Blockchain Beach attended UCLA Cyber Days in February and I had the chance to speak with Greg Gilman, Co-Founder of Science, a venture capital firm based in Santa Monica, CA. What’s notable about this firm is that after being early investors in companies like Dollar Shave Club, they recently raised a venture round using an ICO for a Security Token. Owning the Science Token gives investors the value of underlying investments that the fund makes into other Blockchain companies and ICOs.
With Greg having gone through a Security Token sale, I asked him a few questions about what he learned and what he expects to happen with his tokens:
Blockchain Beach: Can Security Tokens convert into Utility Tokens?
Greg Gilman: The SEC is stepping up their rhetoric on regulations. All exchanges would have to immediately drop Utility Tokens that are regulated into Securities.
(A company) may have conducted a Security sale incorrectly, but once the Tokens are operational in a system, it has Utility. It should revert back to a Utility, but that’s unclear.
BB: Does you see Tzero as being the exchange for Security Tokens?
GG: Yes and I plan for Science to be listed. Science is currently an ERC-20 token.
BB: What’s the role of Polymath (POLY)?
GG: Polymath is a platform that allows companies to create a Security Token within their issuance platform and build safeguards in from sale to resale, etc.
For Science, US Token holders are locked in wallets for a year and Tokenhub was able to facilitate that. After the year is up, we need to be able to control resale and Polymath can help with that. For example, if a non-accredited US investor were to buy our Security Token on the open market, Science could get in trouble for that. Polymath can ensure that the Tokens are only able to be transferred to specified wallets, among other safeguards.
BB: Who can hold security tokens?
GG: Tokenhub told us how to structure our sale for US investors in compliance with Securities Act Rule 144. The challenge is how to know if Non-US holders sell to US Holders and Polymath may be that solution.
This was interesting to hear because it points out a misconception that seems to be prevalent with people I speak to. The SEC is believed by many to be the governing regulator when it comes to Blockchain companies and there are some that think the SEC will rule that all Tokens to be Securities.

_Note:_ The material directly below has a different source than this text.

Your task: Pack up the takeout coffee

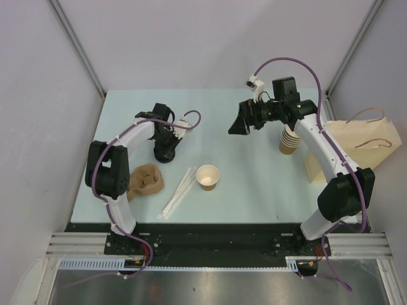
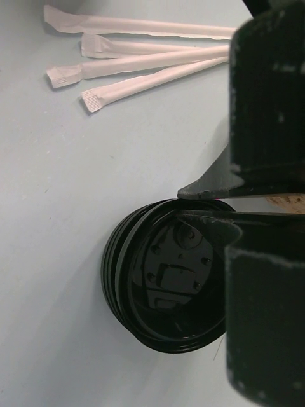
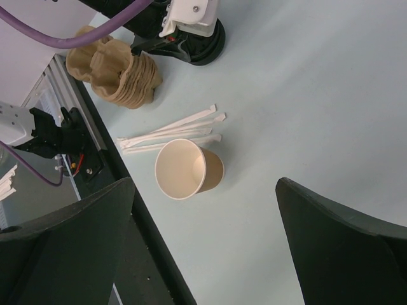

The SEC has been able to make the most noise and shut down ICOs (Centra being the latest) because they are the governing body when it comes to the issuance of investment products. Stopping an ICO in progress is a lot easier than backward regulating a company that is using a Token and showing utility — Ethereum was an ICO, but I don’t think they should be shut down now for selling an unregistered security.
As we’ve written before, the CFTC has governance over the Futures Markets and Chairman Giancarlo has stated that gives them insight into the underlying spot markets (brokers like Coinbase and exchanges like Bittrex or Binance). There’s also FINCEN, FINRA, and a number of others that are going to have their say before all is said and done.
It’s also important to note that all of these regulator agencies focus on enforcement, not law making. That is the main reason that they are trying to use exiting regulations on the Blockchain Industry, rather than creating new ones. New legislation would come from congress or legal precedent can be set via new case law, both which will take months, if not years.
Note: Again, this interview happened two months ago, so do not take this as legal or financial advice. The author and Blockchain Beach are not legal or investment professionals, but made an editorial decision to publish this information now, with the current state of regulation still unclear.